A pointed fingernail stabbed at my shoulder, but I didn’t budge even though it stung. Because hell was real, and it was here, but I wasn’t its devil, my mother was. And the devil was home.

“Move, Dexter. This bag is fucking heavy.”

Jonah. All I could think about was Jonah. I stood my ground despite the years of instinct that told me to back down, to keep her happy or suffer the consequences. My bones seemed to shrink in her presence, her shadow distorting and looming until she felt so much bigger than I was, so much stronger.

“Move out of my way!”

“No,” I told her, my voice barely above a whisper. All other words evaded me.

I couldn’t protect myself from her—not now and not ever—but I could protect my rabbit. I could keep her out for his sake. I wouldn’t let her get to him.

As if my thoughts summoned him, I heard the creak of my bedroom door. Eyes as pale and pointed as blades flickered from me to beyond me, to the house that Jonah had transformed from a cage to a home again. “Go away,” I told her.

Her gaze cut into me again, the monster beneath her skin twisted in fury. She looked older, more withered than the last time I’d seen her, but that beast still lurked there, just as bloodthirsty. I’d be its willing target if it protected my rabbit.

“This is my fucking house!” she roared, each word doubling in volume.

A heavy bag thudded to the floor, and then she attacked, sinking her claws into my arms as she tried to pull me aside, but I still didn’t budge—still didn’t let her past me—so she went for my face.

She always liked going for my face.

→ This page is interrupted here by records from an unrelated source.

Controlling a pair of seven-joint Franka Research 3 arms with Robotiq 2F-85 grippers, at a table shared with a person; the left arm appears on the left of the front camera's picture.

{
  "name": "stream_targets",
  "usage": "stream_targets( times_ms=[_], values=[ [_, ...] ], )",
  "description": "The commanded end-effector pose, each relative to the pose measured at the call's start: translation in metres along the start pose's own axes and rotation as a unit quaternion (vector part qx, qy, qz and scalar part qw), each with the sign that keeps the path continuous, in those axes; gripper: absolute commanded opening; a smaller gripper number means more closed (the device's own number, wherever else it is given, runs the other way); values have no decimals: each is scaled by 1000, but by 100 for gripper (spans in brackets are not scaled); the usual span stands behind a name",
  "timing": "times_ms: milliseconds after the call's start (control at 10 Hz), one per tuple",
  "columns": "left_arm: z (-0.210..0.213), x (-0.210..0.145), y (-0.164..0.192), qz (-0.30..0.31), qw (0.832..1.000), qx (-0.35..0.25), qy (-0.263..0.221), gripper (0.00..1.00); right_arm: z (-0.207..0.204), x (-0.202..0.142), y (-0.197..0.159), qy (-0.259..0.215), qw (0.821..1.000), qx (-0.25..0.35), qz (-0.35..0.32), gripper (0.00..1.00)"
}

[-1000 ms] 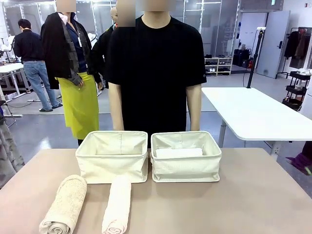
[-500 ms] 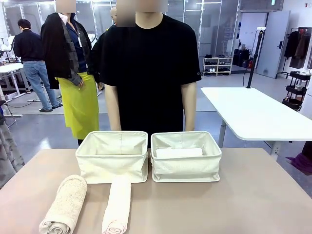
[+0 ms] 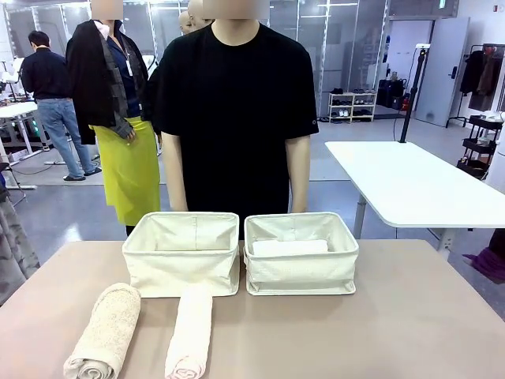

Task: Divide the towels into two baskets.
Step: Pick up one hotel-folded towel from the bottom of the table and place it in the Fabric basket indicated by the person.

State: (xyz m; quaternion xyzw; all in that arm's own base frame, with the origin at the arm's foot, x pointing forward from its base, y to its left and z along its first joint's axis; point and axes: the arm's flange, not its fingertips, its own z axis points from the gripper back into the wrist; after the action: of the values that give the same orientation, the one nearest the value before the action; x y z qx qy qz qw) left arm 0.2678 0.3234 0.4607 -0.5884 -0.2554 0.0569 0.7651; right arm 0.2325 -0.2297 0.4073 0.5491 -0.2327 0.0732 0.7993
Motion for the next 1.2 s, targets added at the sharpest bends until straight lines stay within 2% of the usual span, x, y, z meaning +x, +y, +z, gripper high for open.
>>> stream_targets(
  times_ms=[0,1100],
  values=[
    [3,-1,-2,-4,1000,-4,-3,100,2,-1,6,-4,1000,3,8,100],
    [3,-1,-2,-4,1000,-4,-3,100,2,-1,6,-4,1000,3,8,100]
  ],
)
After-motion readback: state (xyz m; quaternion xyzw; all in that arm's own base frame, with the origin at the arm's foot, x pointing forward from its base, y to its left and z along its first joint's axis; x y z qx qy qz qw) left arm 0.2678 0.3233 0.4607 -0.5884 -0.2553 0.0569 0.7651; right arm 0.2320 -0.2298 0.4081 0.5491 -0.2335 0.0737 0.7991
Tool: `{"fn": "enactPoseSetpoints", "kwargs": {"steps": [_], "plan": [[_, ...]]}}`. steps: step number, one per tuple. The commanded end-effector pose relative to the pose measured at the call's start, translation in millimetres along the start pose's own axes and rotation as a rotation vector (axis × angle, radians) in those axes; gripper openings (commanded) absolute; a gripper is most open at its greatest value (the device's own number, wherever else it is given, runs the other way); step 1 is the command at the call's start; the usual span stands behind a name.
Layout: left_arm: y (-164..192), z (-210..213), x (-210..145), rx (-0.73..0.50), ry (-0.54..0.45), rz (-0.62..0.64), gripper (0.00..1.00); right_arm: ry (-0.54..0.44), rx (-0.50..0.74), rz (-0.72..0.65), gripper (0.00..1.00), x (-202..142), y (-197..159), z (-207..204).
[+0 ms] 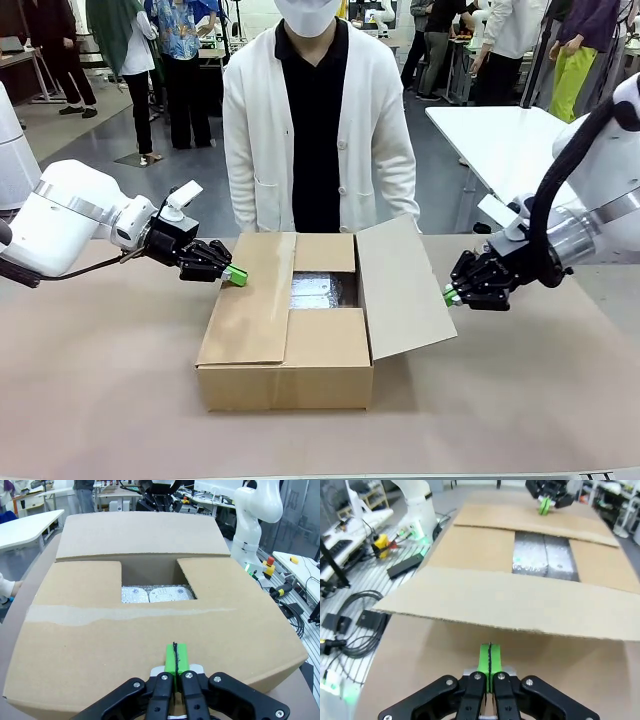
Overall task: Wrap the clocks to prevent damage.
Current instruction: Push the left (or right) flap of the Package Box to close it.
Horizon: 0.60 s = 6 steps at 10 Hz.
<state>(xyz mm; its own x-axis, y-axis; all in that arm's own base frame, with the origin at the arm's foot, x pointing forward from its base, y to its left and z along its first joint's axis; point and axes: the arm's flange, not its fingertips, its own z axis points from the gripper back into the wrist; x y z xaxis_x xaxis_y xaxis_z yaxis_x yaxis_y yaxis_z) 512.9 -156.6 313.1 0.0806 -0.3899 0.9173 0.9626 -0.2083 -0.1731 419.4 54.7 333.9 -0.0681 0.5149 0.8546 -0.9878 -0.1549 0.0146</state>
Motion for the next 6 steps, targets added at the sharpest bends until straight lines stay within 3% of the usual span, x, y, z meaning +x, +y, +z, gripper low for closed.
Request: {"fn": "enactPoseSetpoints", "kwargs": {"steps": [1, 6], "plan": [[0.7, -1.2, -2.7, 0.003, 0.000, 0.006, 0.00, -0.080, 0.001, -0.013, 0.01, 8.3, -13.9, -24.3], [0.7, -1.2, -2.7, 0.003, 0.000, 0.006, 0.00, -0.311, 0.009, 0.064, 0.01, 49.0, -16.7, -53.5]]}}
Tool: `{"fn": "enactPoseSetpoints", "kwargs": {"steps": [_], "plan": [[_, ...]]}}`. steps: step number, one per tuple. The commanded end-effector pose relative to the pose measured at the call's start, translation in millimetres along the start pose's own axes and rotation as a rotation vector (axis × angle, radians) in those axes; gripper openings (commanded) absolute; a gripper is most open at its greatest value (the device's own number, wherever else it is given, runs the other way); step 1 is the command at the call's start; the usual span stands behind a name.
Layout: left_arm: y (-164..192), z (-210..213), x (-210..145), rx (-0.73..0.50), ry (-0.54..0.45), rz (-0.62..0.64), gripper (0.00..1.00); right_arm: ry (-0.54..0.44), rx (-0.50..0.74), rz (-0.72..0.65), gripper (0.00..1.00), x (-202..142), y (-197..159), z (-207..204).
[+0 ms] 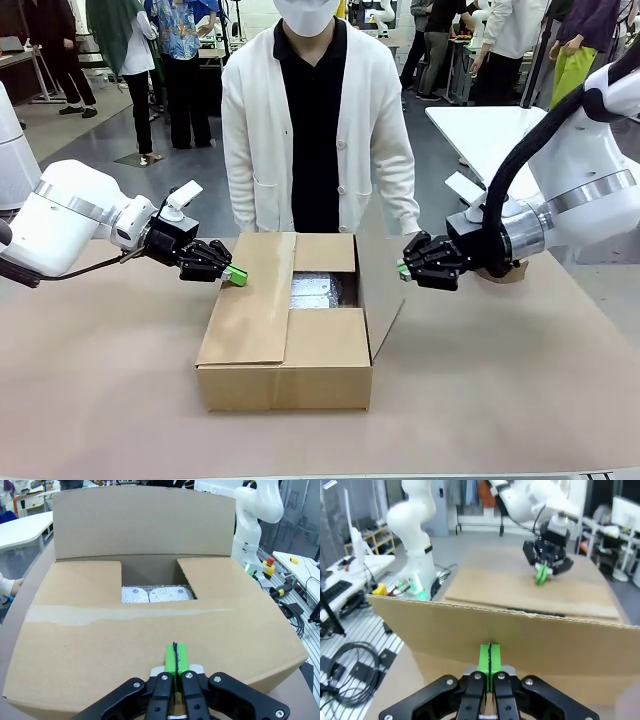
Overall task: Wrap the clocks to prevent damage.
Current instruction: Push the left (or right) flap of the Package Box to close it.
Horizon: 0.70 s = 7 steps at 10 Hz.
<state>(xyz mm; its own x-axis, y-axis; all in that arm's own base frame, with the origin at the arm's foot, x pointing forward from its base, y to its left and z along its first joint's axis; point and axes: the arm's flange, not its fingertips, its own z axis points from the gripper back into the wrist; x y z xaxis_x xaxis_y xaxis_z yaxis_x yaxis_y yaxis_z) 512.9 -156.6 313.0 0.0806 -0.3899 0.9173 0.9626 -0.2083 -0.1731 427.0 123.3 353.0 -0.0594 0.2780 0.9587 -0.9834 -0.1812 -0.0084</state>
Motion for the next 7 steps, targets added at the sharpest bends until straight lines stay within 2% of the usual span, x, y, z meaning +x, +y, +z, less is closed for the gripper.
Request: {"fn": "enactPoseSetpoints", "kwargs": {"steps": [1, 4, 7], "plan": [[0.6, -1.3, -2.7, 0.003, 0.000, 0.005, 0.00, -0.092, -0.002, 0.014, 0.01, -4.9, -2.2, -16.1], [0.6, -1.3, -2.7, 0.003, 0.000, 0.005, 0.00, -0.121, 0.007, -0.011, 0.01, -15.3, -13.1, -44.1], [0.6, -1.3, -2.7, 0.003, 0.000, 0.005, 0.00, -0.105, -0.006, -0.026, 0.01, -30.0, -23.7, -54.9]]}}
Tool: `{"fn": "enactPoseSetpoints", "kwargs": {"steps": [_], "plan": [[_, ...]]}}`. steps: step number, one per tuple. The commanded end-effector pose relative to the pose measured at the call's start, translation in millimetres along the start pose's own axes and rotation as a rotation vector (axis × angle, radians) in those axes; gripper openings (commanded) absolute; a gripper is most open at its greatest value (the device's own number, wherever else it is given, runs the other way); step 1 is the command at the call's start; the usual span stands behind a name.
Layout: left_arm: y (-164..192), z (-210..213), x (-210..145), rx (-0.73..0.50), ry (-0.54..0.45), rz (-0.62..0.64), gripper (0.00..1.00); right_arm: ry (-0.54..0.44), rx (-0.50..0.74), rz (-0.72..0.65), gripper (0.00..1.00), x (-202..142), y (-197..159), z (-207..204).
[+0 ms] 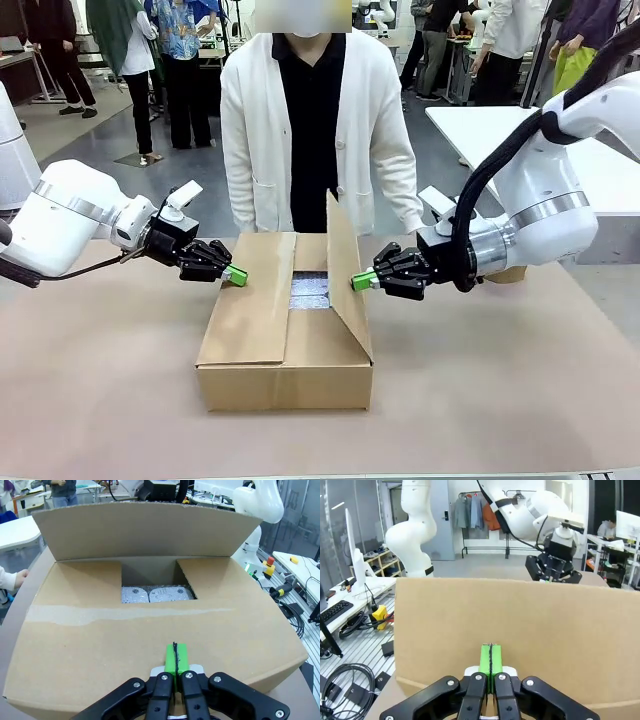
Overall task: Wrap the clocks to prevent damage.
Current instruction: Push the left (or right) flap of the Package Box to close it.
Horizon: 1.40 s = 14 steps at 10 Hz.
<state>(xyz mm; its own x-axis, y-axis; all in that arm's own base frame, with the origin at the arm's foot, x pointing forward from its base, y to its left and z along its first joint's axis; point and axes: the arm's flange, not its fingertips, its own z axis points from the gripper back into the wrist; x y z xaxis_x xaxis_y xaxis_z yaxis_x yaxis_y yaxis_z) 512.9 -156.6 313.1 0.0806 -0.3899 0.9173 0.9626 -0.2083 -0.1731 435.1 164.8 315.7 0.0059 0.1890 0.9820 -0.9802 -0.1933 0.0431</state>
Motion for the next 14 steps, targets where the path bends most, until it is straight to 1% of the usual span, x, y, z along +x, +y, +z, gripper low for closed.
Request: {"fn": "enactPoseSetpoints", "kwargs": {"steps": [1, 3, 6, 8, 10, 11, 12, 14], "plan": [[0.6, -1.3, -2.7, 0.003, 0.000, 0.006, 0.00, 0.006, -0.032, 0.018, 0.01, -10.5, -11.3, -5.9], [0.6, -1.3, -2.7, 0.003, 0.000, 0.006, 0.00, 0.023, -0.024, 0.002, 0.01, -20.7, -15.1, -8.0], [0.6, -1.3, -2.7, 0.003, 0.000, 0.006, 0.00, 0.045, 0.044, 0.004, 0.01, -39.4, -19.5, -19.2], [0.6, -1.3, -2.7, 0.003, 0.000, 0.006, 0.00, 0.070, 0.057, 0.004, 0.01, -45.7, -20.8, -22.5], [0.6, -1.3, -2.7, 0.003, 0.000, 0.006, 0.00, 0.072, 0.050, 0.007, 0.01, -44.2, -20.5, -20.2], [0.6, -1.3, -2.7, 0.003, 0.000, 0.006, 0.00, 0.065, 0.085, -0.001, 0.01, -40.9, -18.1, -18.5], [0.6, -1.3, -2.7, 0.003, 0.000, 0.006, 0.00, 0.028, 0.044, -0.009, 0.01, -29.7, -19.4, -14.7], [0.6, -1.3, -2.7, 0.003, 0.000, 0.006, 0.00, 0.028, 0.044, -0.009, 0.01, -29.7, -19.4, -14.7]]}}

It was how I’d lost the eyebrow piercing Jonah had asked about.

Ripped from my skin for reasons I couldn’t even remember.

I grabbed for her wrists to stop her, but lingering fear made me slower than I needed to be, her nails sinking into skin as she swiped, a sharp sting from my eyebrow to my cheek. Still, I wouldn’t move out of her way.

“Dex?” Jonah’s heavy footfalls pounded down the stairs behind me.

“Go back upstairs, Rabbit,” I told him without turning to face him.

“Let go of me!” my mother shrieked, as if she hadn’t been the one to attack first. No, she was the victim. Always the victim.

Holding on to her meant I couldn’t hold the door closed, and she kicked at it, the force slamming it open only for it to ricochet off the wall with a bang and slam back into my side. I grunted, but I didn’t let it sway me. Not with Jonah at my back.

“Go back upstairs, Jonah!” I raised my voice, but he didn’t listen, of course he didn’t.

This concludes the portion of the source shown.